El valor de un intercambio inesperado
Todo comenzó hace meses, cuando llegué a vivir a esta casa, cultivé en mi jardín, una plantita de chiles "Jalapeño" entre otras de chiles "Chiltepín" (tengo vicio en comer picantes). Cada día le abonaba su tierra con esmero, acomodaba sus ramas en posición vertical, sujetándolas con un lazo, a un palo de escoba punteado y perfectamente clavado bajo la tierra.
Con emoción observé cómo la planta un día amaneció llena de pequeñas florecitas blancas, las cuales solo duraron una semana abiertas bebiendo los rayos del sol matutino y después murieron para que naciera el fruto, diminutos chilitos tiernos, llenos de fuerza y esperanza, llenos de promesas y vigor, se asomaron tímidamente a la vida, mismos que cuidé con esmero por dos semanas más, hasta que crecieron convirtiéndose en sugestivos, grandes, picosísimos, verdes y apetitosos chiles listos para preparar una rica salsa mexicana.

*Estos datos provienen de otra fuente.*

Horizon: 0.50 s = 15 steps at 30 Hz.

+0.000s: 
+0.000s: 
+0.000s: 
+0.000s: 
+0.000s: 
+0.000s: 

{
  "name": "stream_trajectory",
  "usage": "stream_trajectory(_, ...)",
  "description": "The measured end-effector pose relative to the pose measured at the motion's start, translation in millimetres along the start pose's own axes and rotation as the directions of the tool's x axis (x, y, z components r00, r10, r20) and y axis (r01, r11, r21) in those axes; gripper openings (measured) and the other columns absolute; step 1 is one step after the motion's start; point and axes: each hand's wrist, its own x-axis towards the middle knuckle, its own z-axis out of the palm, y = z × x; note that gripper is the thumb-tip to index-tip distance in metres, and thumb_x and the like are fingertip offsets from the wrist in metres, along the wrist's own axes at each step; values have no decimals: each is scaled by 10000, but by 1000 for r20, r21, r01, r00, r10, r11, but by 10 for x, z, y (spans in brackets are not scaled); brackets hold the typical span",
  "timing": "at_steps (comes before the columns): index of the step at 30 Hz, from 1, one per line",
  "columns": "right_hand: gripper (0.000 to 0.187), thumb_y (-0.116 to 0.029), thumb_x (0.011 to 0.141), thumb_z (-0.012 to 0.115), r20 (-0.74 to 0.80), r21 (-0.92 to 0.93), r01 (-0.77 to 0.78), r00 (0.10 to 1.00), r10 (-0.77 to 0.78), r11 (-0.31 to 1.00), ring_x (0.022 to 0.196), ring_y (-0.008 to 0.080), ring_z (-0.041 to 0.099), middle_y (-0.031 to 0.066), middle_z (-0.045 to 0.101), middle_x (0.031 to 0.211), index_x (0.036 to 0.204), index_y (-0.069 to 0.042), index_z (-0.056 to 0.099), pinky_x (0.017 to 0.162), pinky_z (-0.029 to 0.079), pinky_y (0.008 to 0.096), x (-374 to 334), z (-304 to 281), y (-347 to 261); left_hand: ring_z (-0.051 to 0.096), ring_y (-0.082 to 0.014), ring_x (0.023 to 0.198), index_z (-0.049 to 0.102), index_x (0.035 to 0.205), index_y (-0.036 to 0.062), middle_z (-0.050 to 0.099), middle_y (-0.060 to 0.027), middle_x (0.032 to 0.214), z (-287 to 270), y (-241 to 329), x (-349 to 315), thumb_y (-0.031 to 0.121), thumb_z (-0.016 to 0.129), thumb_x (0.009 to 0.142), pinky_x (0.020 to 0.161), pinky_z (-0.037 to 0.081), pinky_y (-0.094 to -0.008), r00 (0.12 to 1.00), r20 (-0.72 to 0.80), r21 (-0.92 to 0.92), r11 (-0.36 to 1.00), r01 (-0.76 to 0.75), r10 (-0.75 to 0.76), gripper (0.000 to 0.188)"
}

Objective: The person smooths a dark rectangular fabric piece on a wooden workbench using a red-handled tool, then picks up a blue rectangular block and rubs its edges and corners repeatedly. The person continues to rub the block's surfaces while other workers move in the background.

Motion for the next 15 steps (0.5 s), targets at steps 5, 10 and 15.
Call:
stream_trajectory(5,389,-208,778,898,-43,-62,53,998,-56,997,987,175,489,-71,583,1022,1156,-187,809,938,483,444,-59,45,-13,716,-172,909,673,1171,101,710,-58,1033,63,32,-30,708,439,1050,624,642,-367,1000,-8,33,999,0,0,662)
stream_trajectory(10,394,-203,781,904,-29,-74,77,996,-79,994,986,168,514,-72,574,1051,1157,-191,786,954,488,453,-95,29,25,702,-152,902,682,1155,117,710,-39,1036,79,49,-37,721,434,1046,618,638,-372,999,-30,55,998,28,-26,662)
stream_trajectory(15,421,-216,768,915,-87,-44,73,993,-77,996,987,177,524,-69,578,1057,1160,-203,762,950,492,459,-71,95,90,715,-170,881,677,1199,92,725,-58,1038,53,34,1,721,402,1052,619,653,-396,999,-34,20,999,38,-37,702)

Los corté todos, haciendo un total de cuatro puños, aproximadamente medio kilogramo, el cual guardé cuidadosamente en una bolsita de plástico perfectamente sellada, regalo que le llevé al abuelo Melitón. El es afecto desde niño (según comenta en sus cosas), a los chiles frescos, le encantan de todos sabores y colores, preparados salsas, en curtido, pero le gustan más, morderlos al natural y frescos, recién cortados de la planta, como los míos.
Delicioso fuego quemaron sus labios, haciéndole sudar como un condenado a muerte saboreando tan rico manjar, disfrutando al máximo tan suculenta vianda de lujo para él. Cuánto disfruté viéndole comerlos con tanta avidéz y contento y así con la boca llena de comida, sudando y agradecido me dijo: "Ay hija, me trajo usted pura vida, están muy sabrosos los chilitos, puro fuego, me sacaron calor".
Cosa curiosa, cuatro dias después, al regresar de mi viaje a casa, el auto-bús de "Transportes del Pacifico" (corridas al norte) venía, semi-vacío y a gran velocidad, me tocó el asiento No. 11 del carro No. 13547, y como compañero de asiento, me tocó un señor de aproximadamente 65 años, el cual, noté venía bién dispuesto a platicar conmigo todo el santo camino, que duraría aproximadamente 20 horas, ¡oh no! cuando lo único que yo deseaba era aprovechar todo ese tiempo para dormir, descansar o reflexionar, aparte de que el aire acondicionado del bus calaba hasta mis huesos, ¡yo temblaba por tanto frío!, sólo traía puesto un sueter ligero y un pantalón casual bastante cómodo, pero muy fresco y por más que me acomodaba en el asiento, no lograba entrar en calor.
Arriba a lo largo del riel para acomodar equipaje, llevaba mi pequeña maleta de piel con un poco de ropa, se me hizo fácil bajarla para sacar algo que cubriera un poco más mis brazos y mi espalda. Al abrir la maleta, lo primero que encontré fué un sueter color rojo, con cuadros negros y grises en la parte delantera, el cual jalé como si fuera mi tabla de salvación, pues seguía temblando por tanto frío.
Me lo puse encima del que ya traía puesto y volví a sentarme, pero ésta vez, en los últimos asientos del bus que venían vacíos, así dormiría a gusto (según yo), todo el camino que era bastante largo.
Al acomodarme en mi nuevo y doble asiento para mí solita, subí los pies, acomodándome en posición de león dormido sobre lo largo de mi confortable asiento doble, y así hecha bolita me fuí quedando relajada, escuchando el ruidito del motor del auto-bus y pensando: "Qué cosas Dios mío, cuándo me iba a imaginar que el valor de un intercambio tan inesperado me salvaría de tanto frío, pues yo le llevé como regalo al abuelo, algo que era puro calor y fuego y al despedirme de él, en un abrazo lleno de amor, me dijo: "Yo no tengo nada que darle, pero llévese mi saco que le gustó tanto (quitándose su suéter que traía puesto y lo puso en mis manos).
El abuelo sabía que a mí me gustaba mucho el color rojo, pero en ese momento, lo menos que importaba era el color del suéter que el abuelo me había regalado, en agradecimiento de mis picositos chiles, cultivados con tanto amor en Sinaloa.
Sea la paz en el intercambio de los regalos inesperados,
Doral.
P.D. (Axioma trascendente), Moraleja: "El que planta y el que riega, son una misma cosa para la semilla", tarde o temprano, siempre cosechamos aquello que hemos sembrado. El suéter del abuelo fue la cosecha de mis chiles (caseros), sinaloenses.